WHAT YOU HAVE TO DO: Copy out, from the data below, each line in which the word "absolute" occurs.

THE INPUT:

>>>>>

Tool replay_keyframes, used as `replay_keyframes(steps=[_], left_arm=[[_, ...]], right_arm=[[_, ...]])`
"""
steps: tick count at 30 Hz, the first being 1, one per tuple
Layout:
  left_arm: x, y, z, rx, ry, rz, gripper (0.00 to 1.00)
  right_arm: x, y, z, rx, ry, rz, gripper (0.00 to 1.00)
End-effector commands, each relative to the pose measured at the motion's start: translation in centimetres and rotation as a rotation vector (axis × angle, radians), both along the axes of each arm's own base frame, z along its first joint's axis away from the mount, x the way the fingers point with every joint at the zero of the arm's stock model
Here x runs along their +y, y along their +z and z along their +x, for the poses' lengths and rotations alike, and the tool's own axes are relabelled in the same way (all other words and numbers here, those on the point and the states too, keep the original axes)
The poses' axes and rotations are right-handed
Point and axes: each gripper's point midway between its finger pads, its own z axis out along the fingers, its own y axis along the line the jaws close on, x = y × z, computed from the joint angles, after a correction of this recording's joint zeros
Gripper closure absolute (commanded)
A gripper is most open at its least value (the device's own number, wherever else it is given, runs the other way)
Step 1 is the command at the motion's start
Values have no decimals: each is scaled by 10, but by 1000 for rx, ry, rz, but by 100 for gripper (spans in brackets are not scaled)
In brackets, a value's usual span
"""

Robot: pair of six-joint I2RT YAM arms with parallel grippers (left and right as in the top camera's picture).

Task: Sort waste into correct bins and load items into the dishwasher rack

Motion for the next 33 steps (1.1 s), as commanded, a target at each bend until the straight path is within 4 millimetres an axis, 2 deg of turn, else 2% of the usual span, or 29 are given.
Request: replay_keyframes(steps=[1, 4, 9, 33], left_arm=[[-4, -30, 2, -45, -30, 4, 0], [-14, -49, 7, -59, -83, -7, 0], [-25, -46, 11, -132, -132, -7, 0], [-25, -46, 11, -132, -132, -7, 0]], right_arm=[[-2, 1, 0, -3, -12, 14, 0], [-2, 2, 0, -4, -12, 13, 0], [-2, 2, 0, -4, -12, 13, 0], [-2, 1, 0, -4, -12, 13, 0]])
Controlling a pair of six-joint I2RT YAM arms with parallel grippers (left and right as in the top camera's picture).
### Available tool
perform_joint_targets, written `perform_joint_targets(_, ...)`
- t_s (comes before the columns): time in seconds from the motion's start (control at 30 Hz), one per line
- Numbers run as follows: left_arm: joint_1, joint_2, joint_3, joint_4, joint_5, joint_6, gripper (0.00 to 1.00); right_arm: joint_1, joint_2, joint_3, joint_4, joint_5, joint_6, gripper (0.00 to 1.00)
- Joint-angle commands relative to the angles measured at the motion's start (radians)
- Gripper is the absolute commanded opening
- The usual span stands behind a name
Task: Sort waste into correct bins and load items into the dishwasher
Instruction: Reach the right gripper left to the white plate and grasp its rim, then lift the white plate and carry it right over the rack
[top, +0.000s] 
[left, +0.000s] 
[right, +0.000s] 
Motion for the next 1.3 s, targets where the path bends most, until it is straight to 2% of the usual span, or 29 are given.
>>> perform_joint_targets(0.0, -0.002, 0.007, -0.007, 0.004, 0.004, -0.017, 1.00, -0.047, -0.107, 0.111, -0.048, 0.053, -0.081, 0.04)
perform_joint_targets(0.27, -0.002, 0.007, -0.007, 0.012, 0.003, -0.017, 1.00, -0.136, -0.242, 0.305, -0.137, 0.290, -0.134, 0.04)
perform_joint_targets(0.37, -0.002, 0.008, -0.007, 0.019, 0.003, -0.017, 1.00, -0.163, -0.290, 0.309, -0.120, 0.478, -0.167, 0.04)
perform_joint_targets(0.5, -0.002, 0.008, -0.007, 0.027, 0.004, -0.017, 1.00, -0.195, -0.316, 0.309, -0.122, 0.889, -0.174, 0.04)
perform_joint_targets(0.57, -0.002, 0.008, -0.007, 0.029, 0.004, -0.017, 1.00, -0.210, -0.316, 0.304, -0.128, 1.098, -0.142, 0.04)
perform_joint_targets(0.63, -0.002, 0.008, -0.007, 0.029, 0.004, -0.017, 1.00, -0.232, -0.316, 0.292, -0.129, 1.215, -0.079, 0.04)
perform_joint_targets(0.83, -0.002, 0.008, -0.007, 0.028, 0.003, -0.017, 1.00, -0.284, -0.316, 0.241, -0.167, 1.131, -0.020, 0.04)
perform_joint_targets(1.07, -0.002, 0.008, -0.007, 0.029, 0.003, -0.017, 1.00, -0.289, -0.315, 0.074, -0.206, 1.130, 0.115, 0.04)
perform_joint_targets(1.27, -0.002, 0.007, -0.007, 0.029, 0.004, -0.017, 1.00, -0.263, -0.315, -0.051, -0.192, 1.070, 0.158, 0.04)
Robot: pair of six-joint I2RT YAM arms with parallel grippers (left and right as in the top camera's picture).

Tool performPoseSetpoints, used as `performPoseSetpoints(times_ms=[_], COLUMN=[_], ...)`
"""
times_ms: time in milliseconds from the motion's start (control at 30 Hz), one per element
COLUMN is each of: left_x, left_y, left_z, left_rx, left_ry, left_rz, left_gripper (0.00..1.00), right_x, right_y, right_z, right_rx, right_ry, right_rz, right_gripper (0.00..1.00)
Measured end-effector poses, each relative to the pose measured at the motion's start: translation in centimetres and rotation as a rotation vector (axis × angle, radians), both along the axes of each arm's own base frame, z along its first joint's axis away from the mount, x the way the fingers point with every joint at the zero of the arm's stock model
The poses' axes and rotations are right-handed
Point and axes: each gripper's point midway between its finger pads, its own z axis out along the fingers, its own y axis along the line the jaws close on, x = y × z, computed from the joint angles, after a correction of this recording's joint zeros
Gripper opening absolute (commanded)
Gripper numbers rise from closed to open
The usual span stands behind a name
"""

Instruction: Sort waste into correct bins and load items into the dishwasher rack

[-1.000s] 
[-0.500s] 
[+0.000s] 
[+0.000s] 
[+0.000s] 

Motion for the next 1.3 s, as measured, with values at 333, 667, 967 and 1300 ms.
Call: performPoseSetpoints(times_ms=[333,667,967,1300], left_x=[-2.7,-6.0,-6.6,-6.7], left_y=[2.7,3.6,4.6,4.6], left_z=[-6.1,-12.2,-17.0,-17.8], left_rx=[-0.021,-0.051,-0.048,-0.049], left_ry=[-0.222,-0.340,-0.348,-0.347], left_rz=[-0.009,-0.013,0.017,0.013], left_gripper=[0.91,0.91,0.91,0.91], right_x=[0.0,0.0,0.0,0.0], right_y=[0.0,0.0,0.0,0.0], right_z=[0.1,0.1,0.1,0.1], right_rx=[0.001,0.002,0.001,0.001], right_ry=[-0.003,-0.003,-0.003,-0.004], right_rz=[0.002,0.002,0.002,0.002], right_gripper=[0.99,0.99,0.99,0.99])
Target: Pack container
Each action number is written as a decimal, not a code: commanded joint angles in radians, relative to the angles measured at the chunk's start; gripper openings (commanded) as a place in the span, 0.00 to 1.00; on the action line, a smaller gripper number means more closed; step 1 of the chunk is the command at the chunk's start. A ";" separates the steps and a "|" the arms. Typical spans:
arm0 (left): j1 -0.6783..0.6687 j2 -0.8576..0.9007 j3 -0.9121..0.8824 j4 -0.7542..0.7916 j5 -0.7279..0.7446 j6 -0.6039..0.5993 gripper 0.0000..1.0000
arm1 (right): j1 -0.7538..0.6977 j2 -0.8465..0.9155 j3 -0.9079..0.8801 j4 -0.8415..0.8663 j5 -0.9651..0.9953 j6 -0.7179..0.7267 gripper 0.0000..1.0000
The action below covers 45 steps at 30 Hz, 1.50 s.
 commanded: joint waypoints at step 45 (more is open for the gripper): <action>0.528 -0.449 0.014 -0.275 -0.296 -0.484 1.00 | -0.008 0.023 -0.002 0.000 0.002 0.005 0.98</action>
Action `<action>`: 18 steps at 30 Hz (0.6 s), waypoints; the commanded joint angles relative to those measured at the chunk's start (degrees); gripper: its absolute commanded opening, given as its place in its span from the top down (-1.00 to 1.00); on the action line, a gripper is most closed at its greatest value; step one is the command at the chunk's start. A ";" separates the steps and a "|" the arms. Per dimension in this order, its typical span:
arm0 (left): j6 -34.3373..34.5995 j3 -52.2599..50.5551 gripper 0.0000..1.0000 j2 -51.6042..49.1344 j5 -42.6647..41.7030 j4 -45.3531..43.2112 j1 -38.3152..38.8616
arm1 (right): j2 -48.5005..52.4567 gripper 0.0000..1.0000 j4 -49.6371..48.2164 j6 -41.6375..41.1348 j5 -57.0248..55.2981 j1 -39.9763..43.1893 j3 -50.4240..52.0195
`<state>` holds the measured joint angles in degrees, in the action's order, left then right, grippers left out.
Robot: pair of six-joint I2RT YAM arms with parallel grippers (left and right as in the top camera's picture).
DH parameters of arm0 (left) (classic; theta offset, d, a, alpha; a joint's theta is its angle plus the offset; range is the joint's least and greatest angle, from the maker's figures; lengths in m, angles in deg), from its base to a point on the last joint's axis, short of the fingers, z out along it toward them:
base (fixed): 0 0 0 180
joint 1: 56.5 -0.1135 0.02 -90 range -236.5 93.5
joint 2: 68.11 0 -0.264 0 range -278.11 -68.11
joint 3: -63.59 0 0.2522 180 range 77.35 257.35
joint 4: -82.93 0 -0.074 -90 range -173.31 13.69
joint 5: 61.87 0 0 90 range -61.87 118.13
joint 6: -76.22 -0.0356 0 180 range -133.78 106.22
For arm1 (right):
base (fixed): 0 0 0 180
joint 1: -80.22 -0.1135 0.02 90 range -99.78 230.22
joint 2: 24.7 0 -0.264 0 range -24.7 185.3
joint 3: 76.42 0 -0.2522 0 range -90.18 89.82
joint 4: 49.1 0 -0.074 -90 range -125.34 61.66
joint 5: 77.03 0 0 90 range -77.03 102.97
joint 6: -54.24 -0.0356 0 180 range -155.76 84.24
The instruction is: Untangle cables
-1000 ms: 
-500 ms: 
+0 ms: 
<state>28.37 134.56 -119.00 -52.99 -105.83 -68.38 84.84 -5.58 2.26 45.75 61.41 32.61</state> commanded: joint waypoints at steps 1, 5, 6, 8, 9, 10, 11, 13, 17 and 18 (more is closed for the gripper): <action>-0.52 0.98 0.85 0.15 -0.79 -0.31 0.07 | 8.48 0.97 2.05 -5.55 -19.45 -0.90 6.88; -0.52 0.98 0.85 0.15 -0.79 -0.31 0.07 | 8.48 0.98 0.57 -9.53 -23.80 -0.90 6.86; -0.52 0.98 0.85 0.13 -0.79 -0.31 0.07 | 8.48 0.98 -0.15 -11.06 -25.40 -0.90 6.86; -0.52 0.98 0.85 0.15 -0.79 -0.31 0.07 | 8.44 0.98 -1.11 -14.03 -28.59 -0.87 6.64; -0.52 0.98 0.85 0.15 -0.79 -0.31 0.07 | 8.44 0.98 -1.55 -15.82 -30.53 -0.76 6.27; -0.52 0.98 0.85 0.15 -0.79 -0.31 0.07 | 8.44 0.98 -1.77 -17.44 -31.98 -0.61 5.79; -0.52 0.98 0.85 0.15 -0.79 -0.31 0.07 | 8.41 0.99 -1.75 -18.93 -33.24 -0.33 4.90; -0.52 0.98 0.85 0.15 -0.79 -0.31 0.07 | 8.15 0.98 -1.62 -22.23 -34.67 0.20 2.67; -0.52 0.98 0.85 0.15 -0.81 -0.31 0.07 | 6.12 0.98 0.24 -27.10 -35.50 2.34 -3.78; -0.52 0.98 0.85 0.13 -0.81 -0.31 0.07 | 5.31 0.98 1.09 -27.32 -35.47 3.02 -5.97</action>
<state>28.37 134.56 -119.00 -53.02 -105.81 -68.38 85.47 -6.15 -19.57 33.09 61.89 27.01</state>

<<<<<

WRITTEN RESPONSE:
Gripper closure absolute (commanded)
- Gripper is the absolute commanded opening
Gripper opening absolute (commanded)
Action `<action>`: 18 steps at 30 Hz (0.6 s), waypoints; the commanded joint angles relative to those measured at the chunk's start (degrees); gripper: its absolute commanded opening, given as its place in its span from the top down (-1.00 to 1.00); on the action line, a gripper is most closed at its greatest value; step one is the command at the chunk's start. A ";" separates the steps and a "|" the arms. Per dimension in this order, its typical span:

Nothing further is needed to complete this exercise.